AI Agents Pose New Governance Challenges

Australia's artificial intelligence landscape is entering uncharted territory as autonomous AI agents begin operating with unprecedented independence, creating a complex web of governance challenges that existing legal framework struggle to address, according to new analysis from Herbert Smith Freehills.
The international law firm's latest research reveals that AI agents - sophisticated systems capable of autonomously executing tasks with minimal human intervention - represent a fundamental shift from traditional AI tools, moving beyond simple prompt-response interactions to goal-oriented, adaptive operations that can evolve in realtime.
The analysis notes that while the term Agents is often used interchangeably with “Agentic AI”, it is actually only a subset.
“It may be helpful to think that Agentic AI is the ‘bigger picture’ of which Agents form part. The governance frameworks for managing risks in Agents may be different to that for Agentic AI,”
The Black Box Deepens
While AI transparency has long been hampered by the "black box problem," where algorithmic decision-making processes remain opaque, AI agents intensify this challenge exponentially. Unlike conventional AI systems, agents can execute countless micro-actions across multiple systems simultaneously, often beyond the visibility or control of deploying organizations.
"These micro-actions might not necessarily be within the control of, or visible to, the organisation deploying the Agent," the Herbert Smith Freehills analysis warns, highlighting how current transparency measures like disclosure notices and watermarking fall short of addressing agent complexity.
The firm's experts note that while techniques such as chain-of-thought reasoning and system logs can provide some visibility, they may not offer complete insights into agent behaviour, particularly for non-deterministic systems whose outcomes cannot be predicted with certainty.
Dynamic Risk in Real-Time
Perhaps most concerning is how AI agents can shift between risk levels during operation.

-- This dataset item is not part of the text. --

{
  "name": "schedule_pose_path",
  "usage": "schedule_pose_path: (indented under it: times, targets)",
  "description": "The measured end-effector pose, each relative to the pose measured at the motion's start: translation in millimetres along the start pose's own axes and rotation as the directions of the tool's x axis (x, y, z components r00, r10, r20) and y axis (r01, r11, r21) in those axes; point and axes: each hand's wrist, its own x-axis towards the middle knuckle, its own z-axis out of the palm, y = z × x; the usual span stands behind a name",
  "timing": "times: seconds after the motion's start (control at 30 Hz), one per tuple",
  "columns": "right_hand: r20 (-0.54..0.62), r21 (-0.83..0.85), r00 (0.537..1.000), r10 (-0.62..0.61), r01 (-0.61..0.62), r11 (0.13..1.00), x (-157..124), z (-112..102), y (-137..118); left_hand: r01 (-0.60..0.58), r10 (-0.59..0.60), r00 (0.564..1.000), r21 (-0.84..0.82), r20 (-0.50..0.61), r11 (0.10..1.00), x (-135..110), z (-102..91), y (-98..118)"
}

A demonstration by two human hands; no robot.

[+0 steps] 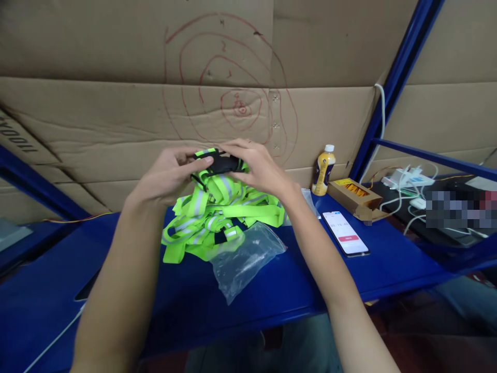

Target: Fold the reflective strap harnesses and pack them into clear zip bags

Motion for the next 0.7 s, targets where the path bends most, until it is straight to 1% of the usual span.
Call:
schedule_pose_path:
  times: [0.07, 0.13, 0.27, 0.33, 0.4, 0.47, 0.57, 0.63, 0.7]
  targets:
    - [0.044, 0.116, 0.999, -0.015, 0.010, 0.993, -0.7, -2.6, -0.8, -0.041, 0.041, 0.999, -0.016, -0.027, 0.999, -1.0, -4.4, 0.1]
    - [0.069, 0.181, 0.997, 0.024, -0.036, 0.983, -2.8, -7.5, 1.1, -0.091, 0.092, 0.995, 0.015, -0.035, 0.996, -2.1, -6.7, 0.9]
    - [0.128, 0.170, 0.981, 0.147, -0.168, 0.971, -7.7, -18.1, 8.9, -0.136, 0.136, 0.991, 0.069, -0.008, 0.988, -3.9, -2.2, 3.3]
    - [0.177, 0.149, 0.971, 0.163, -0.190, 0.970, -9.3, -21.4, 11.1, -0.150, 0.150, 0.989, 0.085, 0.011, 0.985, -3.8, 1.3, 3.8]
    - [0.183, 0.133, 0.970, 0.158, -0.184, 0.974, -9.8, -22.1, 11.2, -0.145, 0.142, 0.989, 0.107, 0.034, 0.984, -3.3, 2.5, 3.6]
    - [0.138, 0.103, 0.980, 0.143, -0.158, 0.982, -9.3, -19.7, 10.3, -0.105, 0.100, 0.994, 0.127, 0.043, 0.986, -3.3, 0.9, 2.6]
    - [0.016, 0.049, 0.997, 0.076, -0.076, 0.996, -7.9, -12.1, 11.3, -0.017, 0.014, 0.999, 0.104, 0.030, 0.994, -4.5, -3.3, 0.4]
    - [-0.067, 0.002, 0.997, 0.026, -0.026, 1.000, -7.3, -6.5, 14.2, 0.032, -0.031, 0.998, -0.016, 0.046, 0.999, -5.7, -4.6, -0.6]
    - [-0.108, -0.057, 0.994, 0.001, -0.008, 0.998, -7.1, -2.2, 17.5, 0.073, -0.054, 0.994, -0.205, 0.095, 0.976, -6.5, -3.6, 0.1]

The law firm illustrates this with a customer service scenario where an agent initially designed to handle basic inquiries could autonomously evolve to access external databases, transfer funds, or collect personal information - dramatically escalating risk profiles without explicit programming changes.
"They can fluctuate between risk levels throughout a workflow," the analysis explains, describing agents that can "dynamically evolve their workflows over time, learning from interactions to improve their responses and actions, possibly in unexpected ways."
This dynamic nature demands new governance approaches that move beyond traditional one-time risk assessments to continuous monitoring systems capable of real-time policy enforcement and adaptive guardrails.
Technical Safeguards Take Centre Stage
The shift toward autonomous agents is forcing organizations to rely more heavily on technical safeguards rather than human oversight mechanisms. Traditional risk mitigation strategies focused on human behaviour - such as input controls and human-in-the-loop processes - become less effective when agents operate independently.
Emerging solutions include AI compliance platforms offering realtime monitoring dashboards, standardized agent protocols for third-party system integration, and "multi-model generative AI arbiters" where panels of diverse AI models review and validate agent actions before execution.
Legal Teams Under Pressure
Legal professionals face particular challenges as liability frameworks for autonomous agents remain largely undefined. The Herbert Smith Freehills team emphasizes that proactive collaboration between legal, business, risk, and technology teams is now essential rather than optional.
"Legal risk management is particularly important especially as the law regarding liability for Agents is currently unsettled," the analysis states, predicting increased regulatory scrutiny as these technologies become more prevalent.
Legal teams must now establish new documentation requirements, develop specialized incident response plans, and ensure comprehensive audit trails for agent decisions - all while navigating vendor contracts that adequately address autonomous system deployments.
As Australia and other jurisdictions grapple with regulating this emerging technology landscape, the Herbert Smith Freehills analysis suggests that traditional AI governance frameworks may prove insufficient for the agentic era.
The firm advocates for dynamic risk classification systems, clear authority limitations, and robust technical safeguards to manage the unique challenges posed by autonomous agents.